*To do*:
Each line must appear in the answer exactly as it does in the data.

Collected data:
-- Opening Marker --

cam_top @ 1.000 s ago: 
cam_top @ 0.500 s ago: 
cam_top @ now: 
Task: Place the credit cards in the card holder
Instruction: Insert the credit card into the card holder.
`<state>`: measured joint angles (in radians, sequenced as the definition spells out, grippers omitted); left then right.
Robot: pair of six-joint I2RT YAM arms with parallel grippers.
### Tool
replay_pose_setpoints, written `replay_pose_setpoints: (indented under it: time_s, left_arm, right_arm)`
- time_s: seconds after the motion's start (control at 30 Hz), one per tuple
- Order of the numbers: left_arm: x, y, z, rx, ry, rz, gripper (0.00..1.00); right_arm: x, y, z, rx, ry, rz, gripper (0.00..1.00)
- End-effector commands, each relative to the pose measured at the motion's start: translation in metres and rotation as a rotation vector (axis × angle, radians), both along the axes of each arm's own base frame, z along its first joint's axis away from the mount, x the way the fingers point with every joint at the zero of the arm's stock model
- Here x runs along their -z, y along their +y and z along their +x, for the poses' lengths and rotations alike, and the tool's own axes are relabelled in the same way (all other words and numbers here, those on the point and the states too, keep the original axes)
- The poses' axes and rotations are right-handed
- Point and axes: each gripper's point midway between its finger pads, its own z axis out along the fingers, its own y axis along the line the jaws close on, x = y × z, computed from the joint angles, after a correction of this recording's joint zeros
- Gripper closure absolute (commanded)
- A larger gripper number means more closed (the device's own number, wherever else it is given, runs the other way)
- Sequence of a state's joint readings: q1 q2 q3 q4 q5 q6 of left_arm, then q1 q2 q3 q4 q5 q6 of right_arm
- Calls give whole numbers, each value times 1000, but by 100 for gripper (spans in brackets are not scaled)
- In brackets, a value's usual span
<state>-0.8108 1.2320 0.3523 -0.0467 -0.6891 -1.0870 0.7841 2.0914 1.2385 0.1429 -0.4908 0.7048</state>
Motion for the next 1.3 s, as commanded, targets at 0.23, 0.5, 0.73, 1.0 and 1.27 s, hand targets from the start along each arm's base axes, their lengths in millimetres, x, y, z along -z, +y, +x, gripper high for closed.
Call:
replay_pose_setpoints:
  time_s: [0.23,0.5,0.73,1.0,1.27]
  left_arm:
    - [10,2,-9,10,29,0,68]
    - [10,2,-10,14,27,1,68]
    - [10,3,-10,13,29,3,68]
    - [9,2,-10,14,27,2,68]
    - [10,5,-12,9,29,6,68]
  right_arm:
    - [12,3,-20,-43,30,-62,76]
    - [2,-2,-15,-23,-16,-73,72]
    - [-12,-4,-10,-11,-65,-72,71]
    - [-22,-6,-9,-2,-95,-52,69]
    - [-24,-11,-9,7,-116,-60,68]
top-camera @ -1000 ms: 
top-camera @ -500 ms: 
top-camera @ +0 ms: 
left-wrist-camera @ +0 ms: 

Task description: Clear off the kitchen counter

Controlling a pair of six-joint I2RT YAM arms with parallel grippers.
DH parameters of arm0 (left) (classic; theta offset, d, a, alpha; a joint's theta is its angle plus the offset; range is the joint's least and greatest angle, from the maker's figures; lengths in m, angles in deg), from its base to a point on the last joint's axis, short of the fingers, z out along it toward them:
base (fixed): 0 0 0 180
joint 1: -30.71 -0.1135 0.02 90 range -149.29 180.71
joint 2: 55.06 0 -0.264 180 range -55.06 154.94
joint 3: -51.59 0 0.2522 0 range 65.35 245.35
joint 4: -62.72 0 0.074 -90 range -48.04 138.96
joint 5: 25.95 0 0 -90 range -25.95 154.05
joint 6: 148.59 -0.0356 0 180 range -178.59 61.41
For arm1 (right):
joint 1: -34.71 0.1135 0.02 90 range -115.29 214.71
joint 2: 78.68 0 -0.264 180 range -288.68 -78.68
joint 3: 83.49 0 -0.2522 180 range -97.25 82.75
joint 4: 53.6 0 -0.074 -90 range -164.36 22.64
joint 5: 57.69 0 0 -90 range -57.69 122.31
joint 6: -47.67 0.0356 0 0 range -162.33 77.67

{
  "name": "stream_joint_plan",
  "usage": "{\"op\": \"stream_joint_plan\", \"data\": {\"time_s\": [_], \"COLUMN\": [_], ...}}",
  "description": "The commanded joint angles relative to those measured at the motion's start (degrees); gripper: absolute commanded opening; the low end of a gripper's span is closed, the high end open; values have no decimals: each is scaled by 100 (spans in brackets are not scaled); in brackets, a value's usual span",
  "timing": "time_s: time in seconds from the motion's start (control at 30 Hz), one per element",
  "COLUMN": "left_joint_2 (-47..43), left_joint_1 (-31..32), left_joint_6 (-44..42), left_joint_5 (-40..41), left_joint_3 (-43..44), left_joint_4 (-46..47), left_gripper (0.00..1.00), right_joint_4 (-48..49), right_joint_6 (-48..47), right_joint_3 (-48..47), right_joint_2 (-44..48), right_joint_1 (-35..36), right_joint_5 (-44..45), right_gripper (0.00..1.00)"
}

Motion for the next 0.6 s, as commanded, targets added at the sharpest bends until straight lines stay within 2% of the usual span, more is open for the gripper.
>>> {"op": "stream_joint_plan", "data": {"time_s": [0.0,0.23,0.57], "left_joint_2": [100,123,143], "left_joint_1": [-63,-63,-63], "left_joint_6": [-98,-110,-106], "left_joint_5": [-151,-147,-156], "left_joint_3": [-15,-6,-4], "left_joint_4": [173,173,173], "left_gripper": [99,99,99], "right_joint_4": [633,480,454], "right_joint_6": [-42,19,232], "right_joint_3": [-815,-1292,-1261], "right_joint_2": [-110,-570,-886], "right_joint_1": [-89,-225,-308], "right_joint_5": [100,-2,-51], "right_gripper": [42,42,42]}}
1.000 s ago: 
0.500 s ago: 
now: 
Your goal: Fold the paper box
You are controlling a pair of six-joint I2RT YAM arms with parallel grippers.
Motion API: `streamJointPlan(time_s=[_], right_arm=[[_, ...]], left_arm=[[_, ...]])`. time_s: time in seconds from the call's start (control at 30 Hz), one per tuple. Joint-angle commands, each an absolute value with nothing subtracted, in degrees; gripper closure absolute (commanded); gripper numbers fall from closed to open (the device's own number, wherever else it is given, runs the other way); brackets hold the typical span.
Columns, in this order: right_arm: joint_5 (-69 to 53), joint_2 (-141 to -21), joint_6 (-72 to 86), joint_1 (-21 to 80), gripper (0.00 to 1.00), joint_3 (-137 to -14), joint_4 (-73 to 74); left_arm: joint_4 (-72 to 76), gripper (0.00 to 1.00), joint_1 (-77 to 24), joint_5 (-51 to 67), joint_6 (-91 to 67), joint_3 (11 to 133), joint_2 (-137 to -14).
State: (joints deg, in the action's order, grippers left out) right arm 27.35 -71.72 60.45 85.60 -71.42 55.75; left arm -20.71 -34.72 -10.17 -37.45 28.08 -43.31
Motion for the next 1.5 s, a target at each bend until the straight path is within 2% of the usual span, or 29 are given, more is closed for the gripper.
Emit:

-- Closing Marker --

*Result for this task*:
cam_top @ 1.000 s ago: 
cam_top @ 0.500 s ago: 
cam_top @ now: 
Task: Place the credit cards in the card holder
Instruction: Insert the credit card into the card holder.
`<state>`: measured joint angles (in radians, sequenced as the definition spells out, grippers omitted); left then right.
Robot: pair of six-joint I2RT YAM arms with parallel grippers.
### Tool
replay_pose_setpoints, written `replay_pose_setpoints: (indented under it: time_s, left_arm, right_arm)`
- time_s: seconds after the motion's start (control at 30 Hz), one per tuple
- Order of the numbers: left_arm: x, y, z, rx, ry, rz, gripper (0.00..1.00); right_arm: x, y, z, rx, ry, rz, gripper (0.00..1.00)
- End-effector commands, each relative to the pose measured at the motion's start: translation in metres and rotation as a rotation vector (axis × angle, radians), both along the axes of each arm's own base frame, z along its first joint's axis away from the mount, x the way the fingers point with every joint at the zero of the arm's stock model
- Here x runs along their -z, y along their +y and z along their +x, for the poses' lengths and rotations alike, and the tool's own axes are relabelled in the same way (all other words and numbers here, those on the point and the states too, keep the original axes)
- The poses' axes and rotations are right-handed
- Point and axes: each gripper's point midway between its finger pads, its own z axis out along the fingers, its own y axis along the line the jaws close on, x = y × z, computed from the joint angles, after a correction of this recording's joint zeros
- Gripper closure absolute (commanded)
- A larger gripper number means more closed (the device's own number, wherever else it is given, runs the other way)
- Sequence of a state's joint readings: q1 q2 q3 q4 q5 q6 of left_arm, then q1 q2 q3 q4 q5 q6 of right_arm
- Calls give whole numbers, each value times 1000, but by 100 for gripper (spans in brackets are not scaled)
- In brackets, a value's usual span
<state>-0.8108 1.2320 0.3523 -0.0467 -0.6891 -1.0870 0.7841 2.0914 1.2385 0.1429 -0.4908 0.7048</state>
Motion for the next 1.3 s, as commanded, targets at 0.23, 0.5, 0.73, 1.0 and 1.27 s, hand targets from the start along each arm's base axes, their lengths in millimetres, x, y, z along -z, +y, +x, gripper high for closed.
Call:
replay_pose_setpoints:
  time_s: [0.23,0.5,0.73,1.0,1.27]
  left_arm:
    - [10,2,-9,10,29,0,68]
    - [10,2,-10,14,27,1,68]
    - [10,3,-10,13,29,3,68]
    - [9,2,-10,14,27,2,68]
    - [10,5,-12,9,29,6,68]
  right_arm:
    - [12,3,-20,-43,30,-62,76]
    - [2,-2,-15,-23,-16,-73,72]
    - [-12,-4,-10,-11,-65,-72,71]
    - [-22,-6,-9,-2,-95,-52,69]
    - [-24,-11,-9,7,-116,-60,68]
top-camera @ -1000 ms: 
top-camera @ -500 ms: 
top-camera @ +0 ms: 
left-wrist-camera @ +0 ms: 

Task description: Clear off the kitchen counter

Controlling a pair of six-joint I2RT YAM arms with parallel grippers.
DH parameters of arm0 (left) (classic; theta offset, d, a, alpha; a joint's theta is its angle plus the offset; range is the joint's least and greatest angle, from the maker's figures; lengths in m, angles in deg), from its base to a point on the last joint's axis, short of the fingers, z out along it toward them:
base (fixed): 0 0 0 180
joint 1: -30.71 -0.1135 0.02 90 range -149.29 180.71
joint 2: 55.06 0 -0.264 180 range -55.06 154.94
joint 3: -51.59 0 0.2522 0 range 65.35 245.35
joint 4: -62.72 0 0.074 -90 range -48.04 138.96
joint 5: 25.95 0 0 -90 range -25.95 154.05
joint 6: 148.59 -0.0356 0 180 range -178.59 61.41
For arm1 (right):
joint 1: -34.71 0.1135 0.02 90 range -115.29 214.71
joint 2: 78.68 0 -0.264 180 range -288.68 -78.68
joint 3: 83.49 0 -0.2522 180 range -97.25 82.75
joint 4: 53.6 0 -0.074 -90 range -164.36 22.64
joint 5: 57.69 0 0 -90 range -57.69 122.31
joint 6: -47.67 0.0356 0 0 range -162.33 77.67

{
  "name": "stream_joint_plan",
  "usage": "{\"op\": \"stream_joint_plan\", \"data\": {\"time_s\": [_], \"COLUMN\": [_], ...}}",
  "description": "The commanded joint angles relative to those measured at the motion's start (degrees); gripper: absolute commanded opening; the low end of a gripper's span is closed, the high end open; values have no decimals: each is scaled by 100 (spans in brackets are not scaled); in brackets, a value's usual span",
  "timing": "time_s: time in seconds from the motion's start (control at 30 Hz), one per element",
  "COLUMN": "left_joint_2 (-47..43), left_joint_1 (-31..32), left_joint_6 (-44..42), left_joint_5 (-40..41), left_joint_3 (-43..44), left_joint_4 (-46..47), left_gripper (0.00..1.00), right_joint_4 (-48..49), right_joint_6 (-48..47), right_joint_3 (-48..47), right_joint_2 (-44..48), right_joint_1 (-35..36), right_joint_5 (-44..45), right_gripper (0.00..1.00)"
}

Motion for the next 0.6 s, as commanded, targets added at the sharpest bends until straight lines stay within 2% of the usual span, more is open for the gripper.
>>> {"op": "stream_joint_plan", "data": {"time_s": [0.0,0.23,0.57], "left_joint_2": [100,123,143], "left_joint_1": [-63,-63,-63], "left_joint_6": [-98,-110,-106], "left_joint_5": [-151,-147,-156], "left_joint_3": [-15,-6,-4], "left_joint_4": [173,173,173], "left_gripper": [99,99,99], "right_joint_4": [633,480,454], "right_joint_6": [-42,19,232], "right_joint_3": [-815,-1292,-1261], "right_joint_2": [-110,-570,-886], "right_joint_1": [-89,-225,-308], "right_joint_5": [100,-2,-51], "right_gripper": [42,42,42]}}
1.000 s ago: 
0.500 s ago: 
now: 
Your goal: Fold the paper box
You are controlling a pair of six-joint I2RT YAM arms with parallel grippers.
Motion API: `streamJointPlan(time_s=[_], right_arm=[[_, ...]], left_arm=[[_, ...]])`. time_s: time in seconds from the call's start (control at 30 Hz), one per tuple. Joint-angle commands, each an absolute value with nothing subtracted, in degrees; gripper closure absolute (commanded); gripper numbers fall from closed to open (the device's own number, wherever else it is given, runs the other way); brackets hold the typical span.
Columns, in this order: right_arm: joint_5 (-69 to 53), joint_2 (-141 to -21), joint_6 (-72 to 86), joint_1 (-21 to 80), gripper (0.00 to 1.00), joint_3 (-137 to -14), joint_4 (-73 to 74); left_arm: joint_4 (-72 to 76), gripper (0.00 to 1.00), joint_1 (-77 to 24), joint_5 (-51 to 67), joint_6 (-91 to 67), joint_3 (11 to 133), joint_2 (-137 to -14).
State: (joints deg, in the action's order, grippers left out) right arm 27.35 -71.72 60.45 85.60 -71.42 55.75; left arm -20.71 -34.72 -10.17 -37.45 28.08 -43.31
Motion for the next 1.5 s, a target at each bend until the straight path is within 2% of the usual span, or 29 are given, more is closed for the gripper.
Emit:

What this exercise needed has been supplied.